With a hint of cinnamon, this is a delicious breakfast scone. If you like raisins or dried cranberries, add 1/2 cup (125 mL) after cutting in the butter.
- Portion size 8 servings
- Credits : Canadian Living Magazine: May 2009
In large bowl, whisk together all-purpose flour, rolled oats, sugar, baking powder, baking soda, cinnamon and salt. Using pastry blender, cut in butter until crumbly.

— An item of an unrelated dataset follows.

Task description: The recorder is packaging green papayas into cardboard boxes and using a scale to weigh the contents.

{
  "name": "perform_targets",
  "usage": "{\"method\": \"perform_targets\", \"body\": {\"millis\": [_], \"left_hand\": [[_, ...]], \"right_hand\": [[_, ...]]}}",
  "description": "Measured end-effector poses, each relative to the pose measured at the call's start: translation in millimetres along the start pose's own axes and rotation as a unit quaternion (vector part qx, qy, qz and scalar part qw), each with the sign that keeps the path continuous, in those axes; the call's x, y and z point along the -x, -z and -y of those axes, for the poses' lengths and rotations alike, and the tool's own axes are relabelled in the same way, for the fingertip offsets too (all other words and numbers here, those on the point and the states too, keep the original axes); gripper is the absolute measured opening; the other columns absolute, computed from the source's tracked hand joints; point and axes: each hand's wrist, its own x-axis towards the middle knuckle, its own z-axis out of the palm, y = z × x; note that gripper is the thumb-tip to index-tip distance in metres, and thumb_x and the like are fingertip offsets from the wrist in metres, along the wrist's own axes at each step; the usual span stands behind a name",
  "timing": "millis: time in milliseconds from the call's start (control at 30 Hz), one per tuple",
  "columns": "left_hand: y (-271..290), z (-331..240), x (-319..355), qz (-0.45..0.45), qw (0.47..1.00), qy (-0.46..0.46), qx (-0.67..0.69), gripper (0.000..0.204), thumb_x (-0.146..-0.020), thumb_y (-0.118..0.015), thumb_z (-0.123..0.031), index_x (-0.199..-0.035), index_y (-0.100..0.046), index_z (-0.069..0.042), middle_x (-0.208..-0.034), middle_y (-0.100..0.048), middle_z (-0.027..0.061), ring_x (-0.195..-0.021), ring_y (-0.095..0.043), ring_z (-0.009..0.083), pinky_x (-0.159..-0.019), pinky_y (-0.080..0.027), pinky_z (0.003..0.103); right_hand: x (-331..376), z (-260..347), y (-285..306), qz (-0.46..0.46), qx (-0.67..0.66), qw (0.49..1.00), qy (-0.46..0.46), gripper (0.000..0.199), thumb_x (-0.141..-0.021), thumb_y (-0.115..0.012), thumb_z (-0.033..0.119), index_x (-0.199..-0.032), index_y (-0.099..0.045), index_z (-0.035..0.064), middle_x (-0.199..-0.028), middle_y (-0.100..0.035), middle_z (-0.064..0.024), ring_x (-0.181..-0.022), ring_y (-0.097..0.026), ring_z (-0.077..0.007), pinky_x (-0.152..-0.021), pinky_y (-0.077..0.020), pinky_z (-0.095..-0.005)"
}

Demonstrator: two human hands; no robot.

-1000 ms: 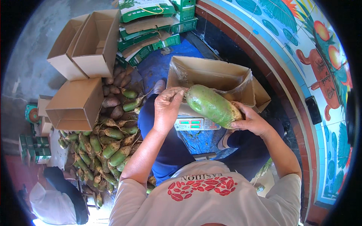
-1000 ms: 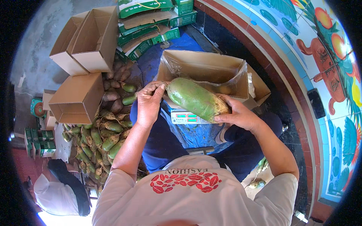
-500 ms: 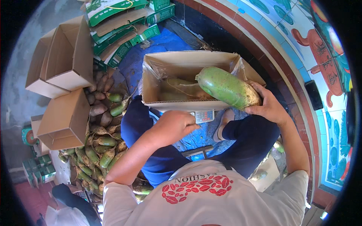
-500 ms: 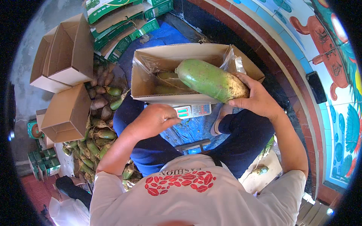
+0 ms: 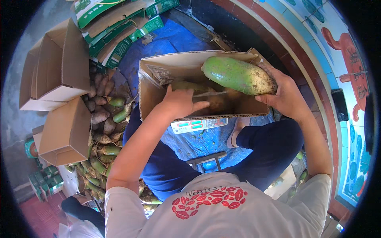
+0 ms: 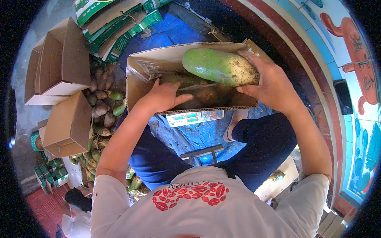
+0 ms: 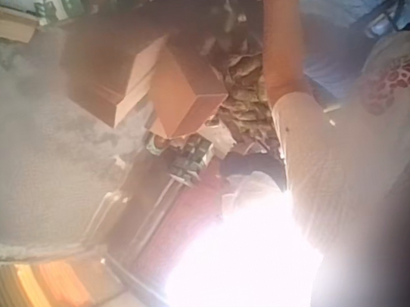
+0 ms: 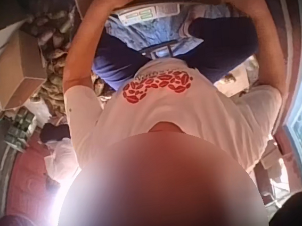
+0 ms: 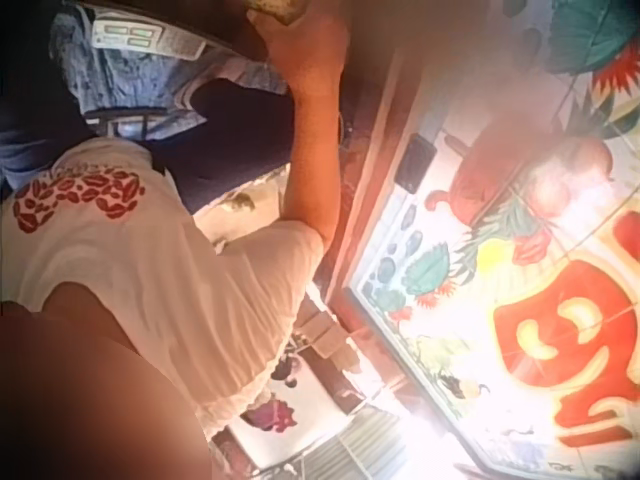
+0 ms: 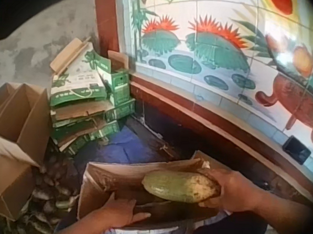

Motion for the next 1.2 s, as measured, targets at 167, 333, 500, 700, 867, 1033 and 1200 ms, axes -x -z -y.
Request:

In separate bowl, whisk buttermilk with egg; pour over flour mixture. Stir with fork to make ragged dough.
With lightly floured hands, press dough into ball. On floured surface, knead gently 10 times. Place on parchment paper–lined baking sheet. Pat into 1/2-inch (1 cm) thick round. Cut into 8 wedges.
Topping: Brush dough with buttermilk; sprinkle with sugar. Bake in 400°F (200°C) oven until golden, about 25 minutes. Transfer to rack; let cool. (Make-ahead: Store in airtight container for up to 24 hours or wrap in plastic wrap and freeze in airtight container for up to 2 weeks.)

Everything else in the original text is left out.